14 de agosto de 2014

Actividades en la NEL-Medellín. EL GOCE FEMENINO, EL ACTO ANALÍTICO EN LA EXPERIENCIA CONTEMPORÁNEA DEL ANÁLISIS, por Julieta Ravard


Los modos de vivir la pulsión en la actualidad están estrechamente vinculados a la realidad contemporánea: la fragilidad de los lazos y el “ascenso al cenit del objeto a” (J-A. Miller) Esto produce un cambio en los síntomas, más invasivos menos metafóricos, teniendo eco en una dificultad para la sublimación, el goce surge entonces más desatado.


Es una época de proliferación de fenómenos sobre el cuerpo, por ejemplo, efectos de los que el sujeto no puede dar cuenta: es un encuentro con el “goce femenino” al descarnado. Un desborde que se produce, al quedar reducido lo simbólico ante la dificultad de bordear los impasses entre el encuentro del lenguaje y el cuerpo, pierde así su eficacia para hacer semblante ante lo real, dejando al descubierto un aumento de lo imaginario y su fenomenología singular.


La clínica nos convoca a dar cuenta cada vez, y siempre, de lo que se vive en una época determinada. La práctica psicoanalítica no es solo ya la clínica del desciframiento más bien se apunta al saber imposible, es decir ‘de la semántica a lo que produce un agujero’ dejando al psicoanalista del lado de la implicación. (Hebe Tizio)

El psicoanálisis es una práctica, una experiencia de encuentro con lo Real. El analista se implica en el acto que produce, acto que apunta a lo real, no a la infinitizacion de sentido. Su interpretación es del orden del equivoco, que permite apuntar a la letra, a lo que ha sido condensador de goce del sujeto, para poder ser leído de otra manera.
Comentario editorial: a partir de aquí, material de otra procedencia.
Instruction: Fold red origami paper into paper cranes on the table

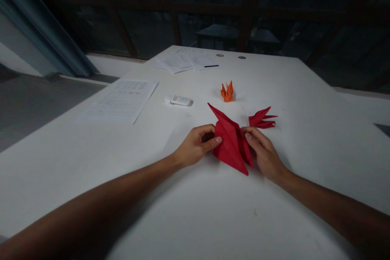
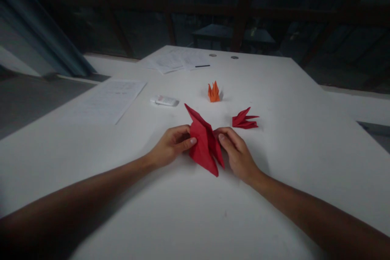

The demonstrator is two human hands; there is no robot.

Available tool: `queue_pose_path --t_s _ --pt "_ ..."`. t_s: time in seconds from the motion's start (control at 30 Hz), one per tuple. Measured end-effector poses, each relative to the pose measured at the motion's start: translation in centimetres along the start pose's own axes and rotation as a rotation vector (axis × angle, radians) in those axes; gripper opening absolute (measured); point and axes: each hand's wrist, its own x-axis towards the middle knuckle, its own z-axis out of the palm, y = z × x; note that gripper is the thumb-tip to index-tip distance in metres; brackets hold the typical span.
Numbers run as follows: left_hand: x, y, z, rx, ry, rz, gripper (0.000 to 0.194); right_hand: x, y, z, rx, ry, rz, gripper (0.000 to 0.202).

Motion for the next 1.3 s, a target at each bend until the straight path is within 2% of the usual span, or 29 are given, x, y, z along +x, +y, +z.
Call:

Esto produce un cambio en la relación al goce, al permitir escribir algo nuevo que funciona pero no necesita ser interpretado.
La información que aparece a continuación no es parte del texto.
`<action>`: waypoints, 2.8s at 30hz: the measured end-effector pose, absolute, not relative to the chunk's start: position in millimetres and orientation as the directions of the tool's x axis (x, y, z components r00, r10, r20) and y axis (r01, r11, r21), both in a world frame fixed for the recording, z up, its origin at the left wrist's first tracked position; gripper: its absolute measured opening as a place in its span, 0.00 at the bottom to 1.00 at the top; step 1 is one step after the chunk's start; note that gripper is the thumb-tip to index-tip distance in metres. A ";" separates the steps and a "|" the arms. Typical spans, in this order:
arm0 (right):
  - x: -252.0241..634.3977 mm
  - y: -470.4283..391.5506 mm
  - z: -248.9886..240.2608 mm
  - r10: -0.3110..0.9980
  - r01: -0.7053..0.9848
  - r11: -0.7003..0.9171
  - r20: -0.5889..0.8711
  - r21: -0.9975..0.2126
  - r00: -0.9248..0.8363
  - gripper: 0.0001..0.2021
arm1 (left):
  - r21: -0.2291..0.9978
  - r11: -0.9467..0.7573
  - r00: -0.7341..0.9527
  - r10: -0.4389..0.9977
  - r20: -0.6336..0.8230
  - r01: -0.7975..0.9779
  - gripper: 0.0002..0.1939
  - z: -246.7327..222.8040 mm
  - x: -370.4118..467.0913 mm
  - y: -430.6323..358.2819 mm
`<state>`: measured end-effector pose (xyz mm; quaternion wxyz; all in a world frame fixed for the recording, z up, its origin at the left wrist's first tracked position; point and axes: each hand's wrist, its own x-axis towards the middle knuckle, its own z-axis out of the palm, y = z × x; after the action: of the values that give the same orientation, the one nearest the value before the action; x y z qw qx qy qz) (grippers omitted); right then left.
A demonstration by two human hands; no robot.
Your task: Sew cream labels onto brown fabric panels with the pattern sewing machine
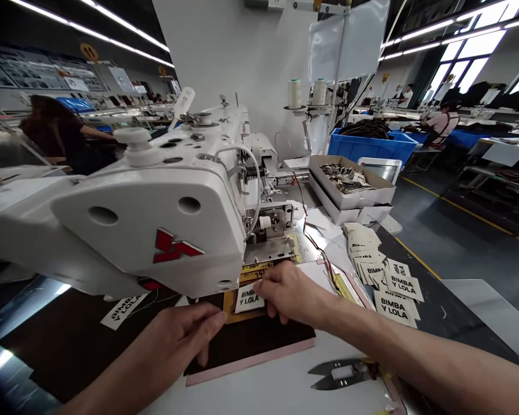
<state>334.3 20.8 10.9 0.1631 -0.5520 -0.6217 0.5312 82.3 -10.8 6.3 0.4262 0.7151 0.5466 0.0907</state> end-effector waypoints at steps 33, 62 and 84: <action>356.5 4.3 -9.3 0.645 0.588 0.764 0.310 -0.264 -0.699 0.09 | -0.151 -0.808 0.812 0.524 0.259 0.569 0.28 -20.1 68.5 -16.6; 329.8 34.7 -12.5 0.679 0.610 0.728 0.204 -0.313 -0.705 0.10 | -0.115 -0.796 0.791 0.551 0.267 0.594 0.27 -26.6 44.3 -14.3; 328.0 31.9 -11.1 0.681 0.630 0.731 0.219 -0.262 -0.699 0.11 | 0.029 -0.741 0.712 0.654 0.254 0.670 0.24 -29.4 46.9 -20.5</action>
<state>328.0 31.9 -11.1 0.1518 -0.3569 -0.9179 0.0836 46.9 -20.5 -29.4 -0.0325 0.9247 0.3580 0.1250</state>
Si la pulsión es el eco del decir sobre el cuerpo, siempre va a haber algo de lo Real, sin ley, que no entra en la sintaxis, por eso el modo de tratamiento ha de permitir acceder al goce más allá de su dimensión fálica.

Entonces la experiencia clínica contemporánea va de la mano de lo Real, permitiendo un anudamiento distinto entre el cuerpo y el Goce del Otro. Es la clínica de los nudos, escritura del sinthome, nudo que escribe algo nuevo que funciona en acto.

El sinthome permite el tratamiento permanente del goce, para poder hacer con la libido su más allá de la fijeza de la repetición. Esto lo verificamos en la lectura de los testimonios de los AE, quienes logran transmitir estas nuevas marcas, fuera de sentido, letras que nominan algo de lo incurable y que producen satisfacción. Me parece que es el decir sobre el deseo del analista.